Mme Saraç a rappelé que le droit de manifester est garanti par la Constitution et la Convention européenne des droits de l'homme, ajoutant que ces entraves constituent une violation des droits.

Voici la déclaration de Mme Saraç :

« Bonne fête du Travail et de la Solidarité du 1er mai, je souhaite une excellente journée à tous nos travailleurs. Le droit de réunion et de manifestation est un droit fondamental, inscrit dans la Constitution et la Convention européenne des droits de l'homme. En 2023, la Cour constitutionnelle a qualifié de violation des droits les entraves aux réunions et manifestations souhaitées à Taksim. Cependant, nous avons constaté que cette année encore, on a cherché à empêcher l'exercice de ce droit de réunion et de manifestation par une décision administrative illégale. Des informations nous parviennent au Barreau selon lesquelles nos citoyens venus exercer leurs droits constitutionnels sont placés en garde à vue. Nous sommes actuellement sur le terrain avec nos confrères des centres et commissions concernés pour apporter un soutien juridique concernant ces gardes à vue. Il est nécessaire de mettre fin immédiatement à ces gardes à vue et de garantir que les célébrations du 1er mai, fête du Travail et de la Solidarité, se déroulent de manière digne de cette journée. »

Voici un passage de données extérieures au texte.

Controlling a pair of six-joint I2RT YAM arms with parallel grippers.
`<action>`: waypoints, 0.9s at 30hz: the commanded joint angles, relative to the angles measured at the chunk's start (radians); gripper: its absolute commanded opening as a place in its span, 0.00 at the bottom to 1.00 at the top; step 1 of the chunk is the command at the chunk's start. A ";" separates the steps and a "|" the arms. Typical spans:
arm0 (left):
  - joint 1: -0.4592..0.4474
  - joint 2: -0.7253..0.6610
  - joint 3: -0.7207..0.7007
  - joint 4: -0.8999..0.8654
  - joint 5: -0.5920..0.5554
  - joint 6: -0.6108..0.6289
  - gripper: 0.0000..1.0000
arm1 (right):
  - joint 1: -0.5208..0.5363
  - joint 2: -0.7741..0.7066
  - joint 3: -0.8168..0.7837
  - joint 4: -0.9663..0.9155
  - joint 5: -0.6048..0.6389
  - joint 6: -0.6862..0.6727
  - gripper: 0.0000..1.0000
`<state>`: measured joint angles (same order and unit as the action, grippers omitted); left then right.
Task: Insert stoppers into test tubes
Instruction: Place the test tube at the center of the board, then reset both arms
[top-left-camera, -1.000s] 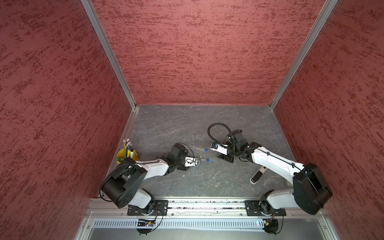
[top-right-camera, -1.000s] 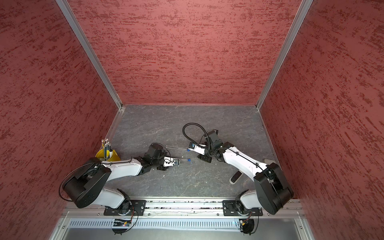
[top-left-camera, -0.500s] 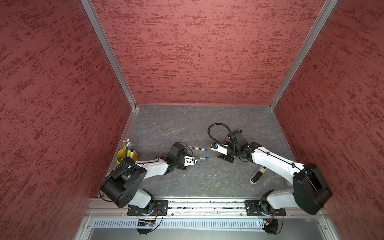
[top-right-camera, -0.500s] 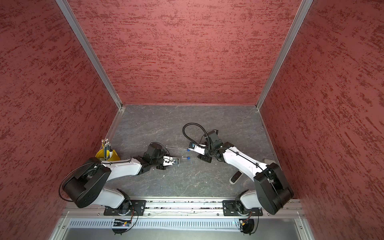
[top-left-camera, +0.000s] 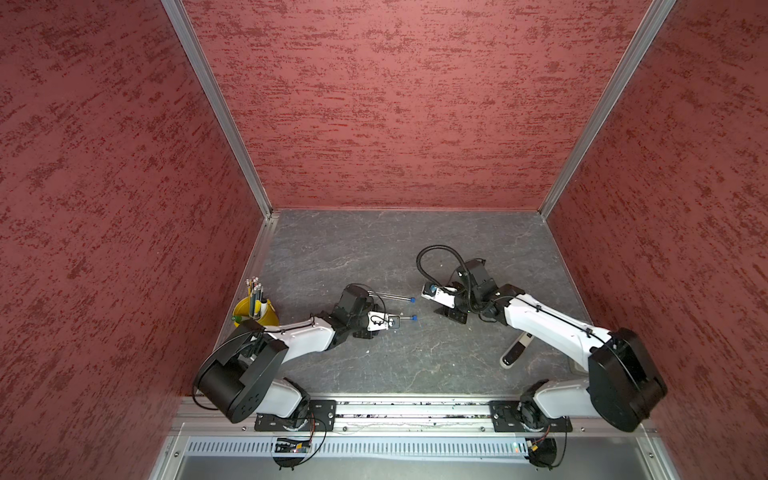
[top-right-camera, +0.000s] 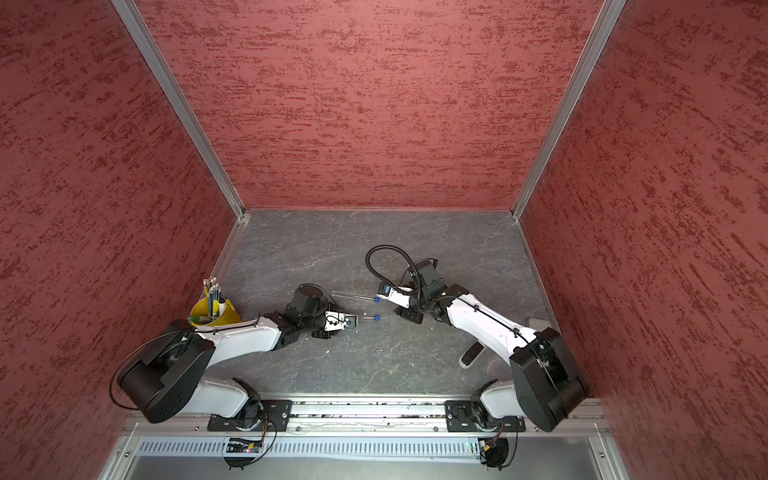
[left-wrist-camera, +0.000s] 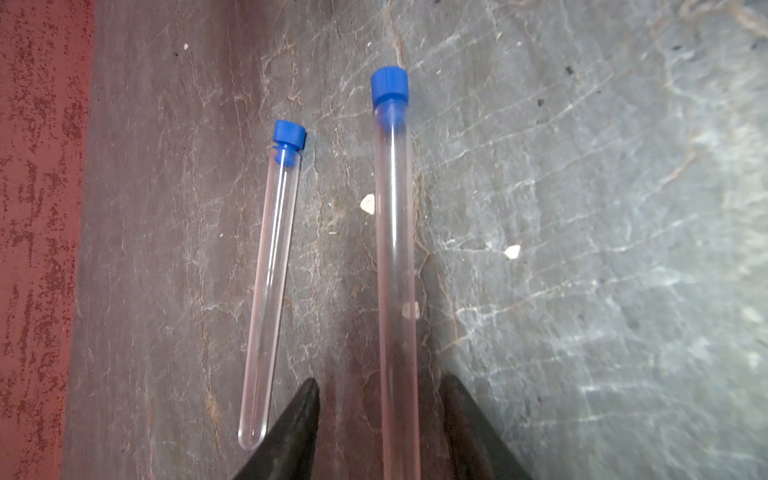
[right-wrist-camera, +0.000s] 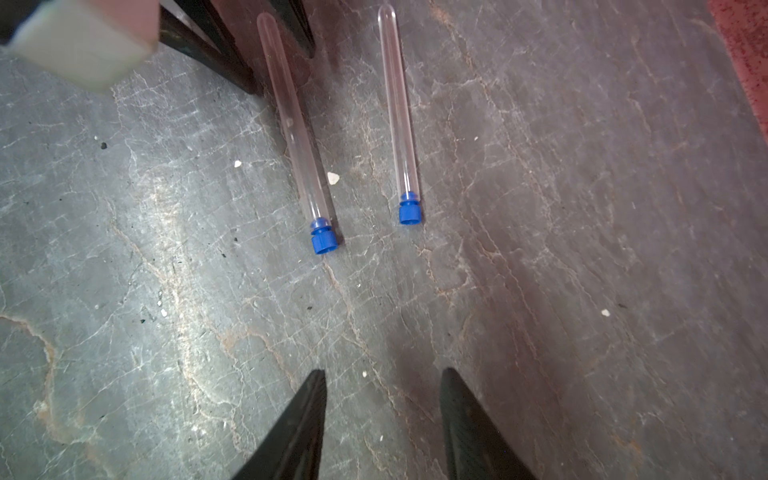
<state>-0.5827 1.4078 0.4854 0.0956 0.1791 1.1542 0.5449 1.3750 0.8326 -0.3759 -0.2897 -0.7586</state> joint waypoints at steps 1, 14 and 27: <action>-0.012 -0.059 0.022 -0.055 0.000 -0.030 0.50 | -0.009 -0.042 -0.026 0.054 0.015 0.029 0.48; 0.004 -0.237 0.011 0.023 0.006 -0.294 0.99 | -0.040 -0.132 -0.143 0.344 0.124 0.265 0.77; 0.141 -0.309 -0.022 0.232 -0.230 -0.723 1.00 | -0.177 -0.189 -0.261 0.688 0.377 0.432 0.99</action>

Mme Saraç a précisé que 4 de ses confrères étaient en garde à vue. Elle a indiqué qu'elle se trouvait au commissariat de police du district de Kağıthane avec la secrétaire générale du Barreau, Me Burcu Öztoprak Alsulu, le porte-parole du Centre des droits des avocats, Me Burak Kahan Kaya, la porte-parole du Centre des droits des femmes, Me Birsen Baş Topaloğlu, et d'autres confrères, afin d'obtenir la libération de leurs collègues placés en garde à vue.